One of the most refreshing and unexpected aspects of the book is the way in which race and religion are treated, as Yasmin would say as ‘mostly or wholly irrelevant’. We are dangled the carrot of a complex family background – an Irish father, a mother from an undisclosed place on the Indian sub-continent (Pakistan, Bangladesh, India – who knows?) – but other than a few paragraphs about how hard it is to live with a name like Asif Declan Kalil Murphy, the skeleton of intrigue about how their parents met and came to marry or what conflicts their marriage might have caused within their families, goes entirely unfleshed with any detail. Relatives on either side are conspicuously absent and we’re left perhaps to fill in the blanks for ourselves.
Similarly, the issue of their mother’s death is never resolved. I expected throughout that as the plot moved between present and past, the truth of what happened would be revealed, and yet that never happened. I still don’t know how or why their mother died – and it’s a challenge to recognise that yet again, it’s ‘mostly or wholly irrelevant’ to what happens in the book.

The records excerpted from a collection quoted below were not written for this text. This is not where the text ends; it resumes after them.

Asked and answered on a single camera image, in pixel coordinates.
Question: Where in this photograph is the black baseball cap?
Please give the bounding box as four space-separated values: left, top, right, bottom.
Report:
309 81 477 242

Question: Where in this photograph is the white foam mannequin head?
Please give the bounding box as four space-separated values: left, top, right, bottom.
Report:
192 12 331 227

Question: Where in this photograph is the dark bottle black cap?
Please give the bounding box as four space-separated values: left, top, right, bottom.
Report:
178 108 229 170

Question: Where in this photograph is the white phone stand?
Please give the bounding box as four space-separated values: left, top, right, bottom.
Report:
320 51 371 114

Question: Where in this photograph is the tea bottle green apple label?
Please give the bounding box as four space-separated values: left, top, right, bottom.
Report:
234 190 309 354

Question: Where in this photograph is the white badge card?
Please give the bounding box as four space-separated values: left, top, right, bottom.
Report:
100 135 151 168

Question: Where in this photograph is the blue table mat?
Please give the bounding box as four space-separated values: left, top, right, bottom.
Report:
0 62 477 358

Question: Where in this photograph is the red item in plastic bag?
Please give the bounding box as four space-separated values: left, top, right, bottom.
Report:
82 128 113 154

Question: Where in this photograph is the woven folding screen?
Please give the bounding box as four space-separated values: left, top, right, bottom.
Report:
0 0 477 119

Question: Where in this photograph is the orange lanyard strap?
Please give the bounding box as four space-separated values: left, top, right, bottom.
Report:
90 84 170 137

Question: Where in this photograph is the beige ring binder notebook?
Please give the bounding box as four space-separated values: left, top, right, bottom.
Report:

The book is well paced with the coverage well balanced between the three characters. There is no central hero or heroine – it’s a very egalitarian piece. Each has their needs, their dreams and their demons, yet each is a realistic ‘warts and all’ person who is sometimes hard to love or respect and yet they still get under the skin of the reader. I was left wanting a follow-up, another chapter in the lives of the Murphys to take me a few years further into their lives. I don’t think you can ask for a better indication of how much I came to care about these three damaged young people.